### [WHAT THIS TASK INVOLVES]
Both the line with "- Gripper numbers" and the line with "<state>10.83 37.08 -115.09" in the records below must appear in the output, along with every line between them, exactly and with nothing added.

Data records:

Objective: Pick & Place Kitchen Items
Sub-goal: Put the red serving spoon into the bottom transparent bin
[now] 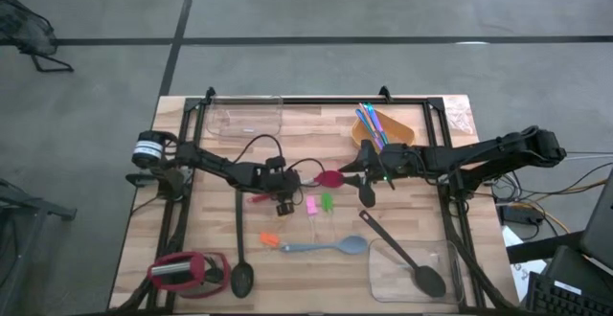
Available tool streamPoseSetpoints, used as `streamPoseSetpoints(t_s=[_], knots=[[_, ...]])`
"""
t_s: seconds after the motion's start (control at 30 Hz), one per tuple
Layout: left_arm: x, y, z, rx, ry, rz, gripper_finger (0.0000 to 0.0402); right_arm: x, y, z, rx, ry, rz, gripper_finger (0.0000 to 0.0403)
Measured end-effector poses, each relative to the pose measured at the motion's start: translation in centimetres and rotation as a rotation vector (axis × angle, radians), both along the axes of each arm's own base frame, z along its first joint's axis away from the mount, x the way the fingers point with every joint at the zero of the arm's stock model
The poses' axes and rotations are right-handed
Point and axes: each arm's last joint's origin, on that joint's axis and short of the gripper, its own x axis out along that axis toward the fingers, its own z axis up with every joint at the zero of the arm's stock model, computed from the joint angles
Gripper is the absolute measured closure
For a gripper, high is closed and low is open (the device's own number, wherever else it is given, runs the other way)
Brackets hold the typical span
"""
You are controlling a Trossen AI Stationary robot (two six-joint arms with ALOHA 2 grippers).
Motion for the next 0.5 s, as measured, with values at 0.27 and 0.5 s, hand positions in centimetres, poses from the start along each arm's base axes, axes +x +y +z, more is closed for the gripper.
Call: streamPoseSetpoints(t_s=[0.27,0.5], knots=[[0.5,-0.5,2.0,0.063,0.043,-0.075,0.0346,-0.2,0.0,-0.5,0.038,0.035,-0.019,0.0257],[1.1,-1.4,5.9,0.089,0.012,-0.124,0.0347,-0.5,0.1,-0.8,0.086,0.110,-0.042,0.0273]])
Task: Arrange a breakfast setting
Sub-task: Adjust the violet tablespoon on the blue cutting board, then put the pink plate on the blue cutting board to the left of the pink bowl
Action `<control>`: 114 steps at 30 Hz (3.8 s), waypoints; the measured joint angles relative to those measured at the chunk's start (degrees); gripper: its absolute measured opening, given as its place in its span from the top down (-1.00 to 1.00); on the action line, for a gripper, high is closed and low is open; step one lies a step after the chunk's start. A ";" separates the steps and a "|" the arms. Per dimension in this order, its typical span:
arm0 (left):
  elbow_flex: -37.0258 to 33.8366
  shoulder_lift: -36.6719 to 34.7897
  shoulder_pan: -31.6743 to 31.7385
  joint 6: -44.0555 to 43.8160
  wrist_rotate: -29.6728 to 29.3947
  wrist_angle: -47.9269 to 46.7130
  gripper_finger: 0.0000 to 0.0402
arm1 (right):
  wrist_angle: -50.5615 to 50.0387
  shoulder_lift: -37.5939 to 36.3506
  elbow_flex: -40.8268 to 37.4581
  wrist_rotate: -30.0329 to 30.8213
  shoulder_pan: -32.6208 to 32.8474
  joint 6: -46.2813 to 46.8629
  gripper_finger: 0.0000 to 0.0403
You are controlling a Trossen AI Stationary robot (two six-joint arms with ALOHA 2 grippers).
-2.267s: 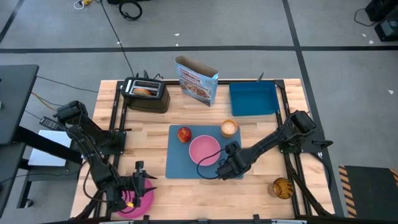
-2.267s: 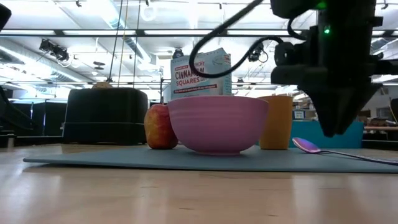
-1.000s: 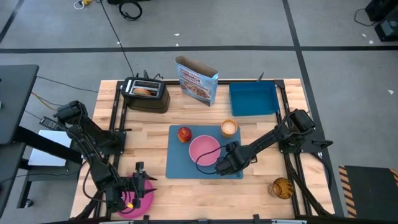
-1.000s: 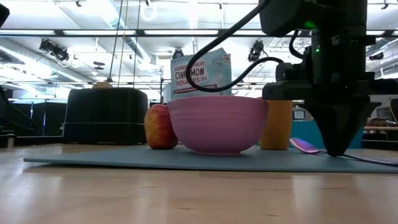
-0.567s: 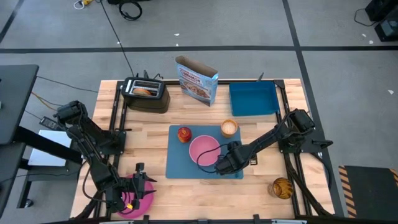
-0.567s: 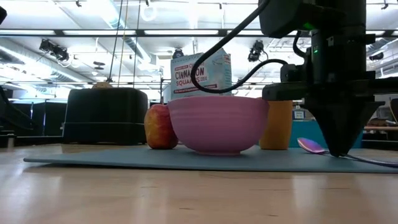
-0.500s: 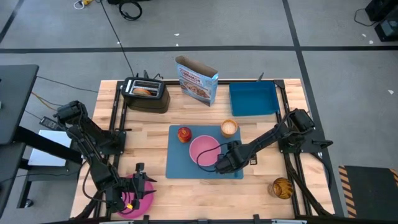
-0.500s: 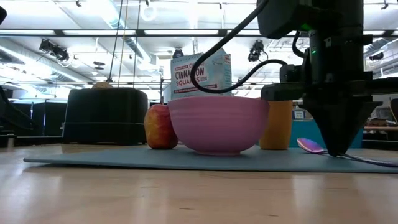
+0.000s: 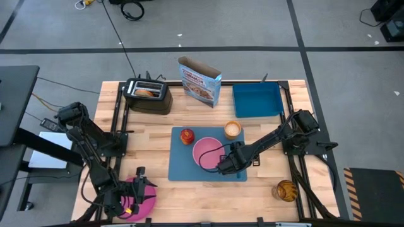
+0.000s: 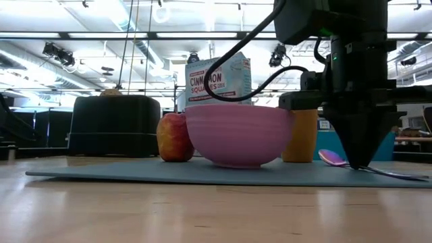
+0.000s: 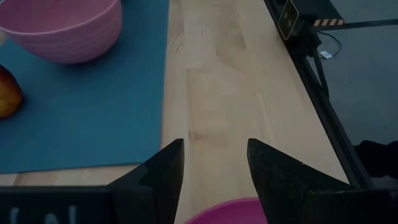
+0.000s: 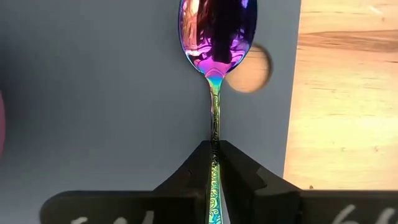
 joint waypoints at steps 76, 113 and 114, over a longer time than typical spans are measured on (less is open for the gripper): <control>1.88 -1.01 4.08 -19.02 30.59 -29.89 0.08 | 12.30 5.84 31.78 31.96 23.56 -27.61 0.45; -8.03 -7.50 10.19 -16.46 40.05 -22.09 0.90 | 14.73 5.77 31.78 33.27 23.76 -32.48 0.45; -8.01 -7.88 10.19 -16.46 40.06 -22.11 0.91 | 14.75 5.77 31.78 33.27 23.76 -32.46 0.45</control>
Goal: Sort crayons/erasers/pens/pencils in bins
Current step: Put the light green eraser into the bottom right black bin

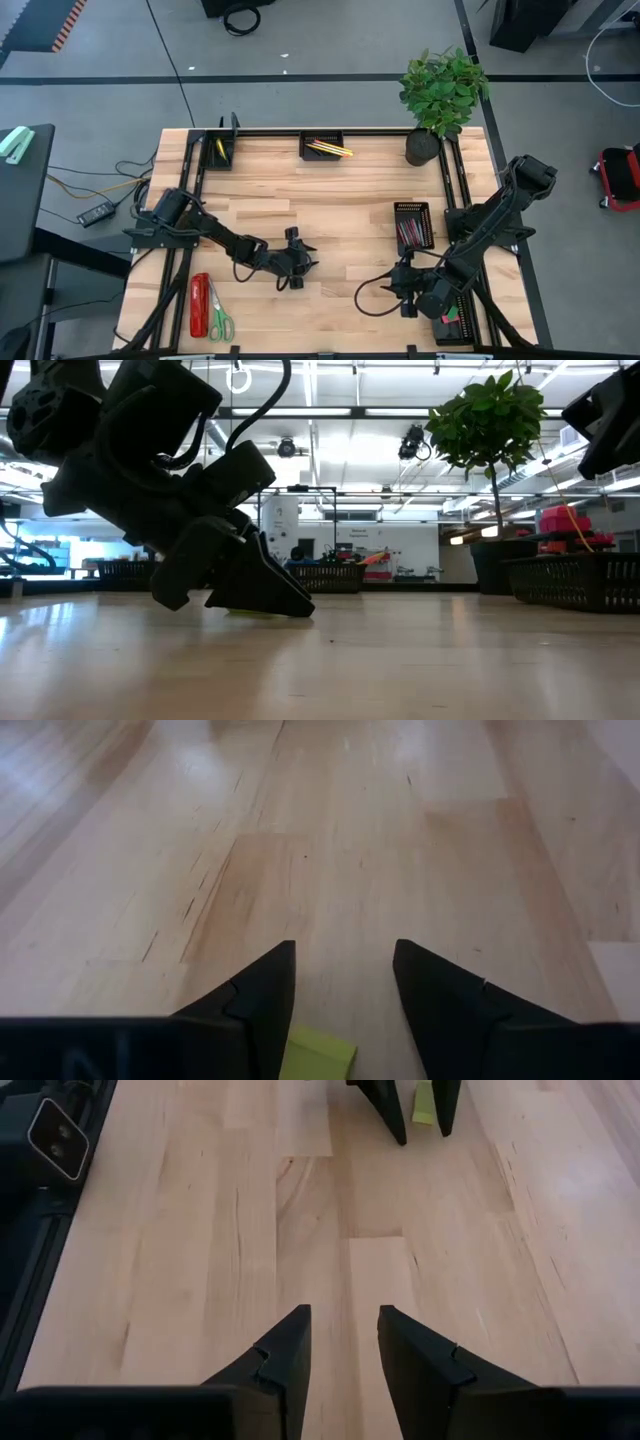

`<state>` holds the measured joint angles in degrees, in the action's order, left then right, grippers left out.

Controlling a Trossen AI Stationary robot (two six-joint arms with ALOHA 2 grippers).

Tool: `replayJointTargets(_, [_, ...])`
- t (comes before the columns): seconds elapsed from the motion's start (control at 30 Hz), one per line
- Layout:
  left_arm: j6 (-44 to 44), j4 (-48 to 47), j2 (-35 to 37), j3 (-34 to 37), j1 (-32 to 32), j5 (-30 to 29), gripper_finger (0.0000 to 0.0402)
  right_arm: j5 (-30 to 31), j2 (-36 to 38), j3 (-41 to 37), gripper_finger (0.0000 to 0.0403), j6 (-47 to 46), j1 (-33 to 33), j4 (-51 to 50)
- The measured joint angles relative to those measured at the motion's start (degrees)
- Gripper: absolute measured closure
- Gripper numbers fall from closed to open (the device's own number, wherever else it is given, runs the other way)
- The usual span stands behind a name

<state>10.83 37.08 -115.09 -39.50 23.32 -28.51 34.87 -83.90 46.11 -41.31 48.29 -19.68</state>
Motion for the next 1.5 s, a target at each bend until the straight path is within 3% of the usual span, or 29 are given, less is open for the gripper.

### [FINAL ANSWER]
- Gripper numbers fall from closed to open (the device's own number, wherever else it is given, runs the other way)
- The usual span stands behind a name

<state>10.83 37.08 -115.09 -39.50 23.32 -28.51 34.87 -83.90 46.11 -41.31 48.29 -19.68</state>

Nothing else remains for this exercise.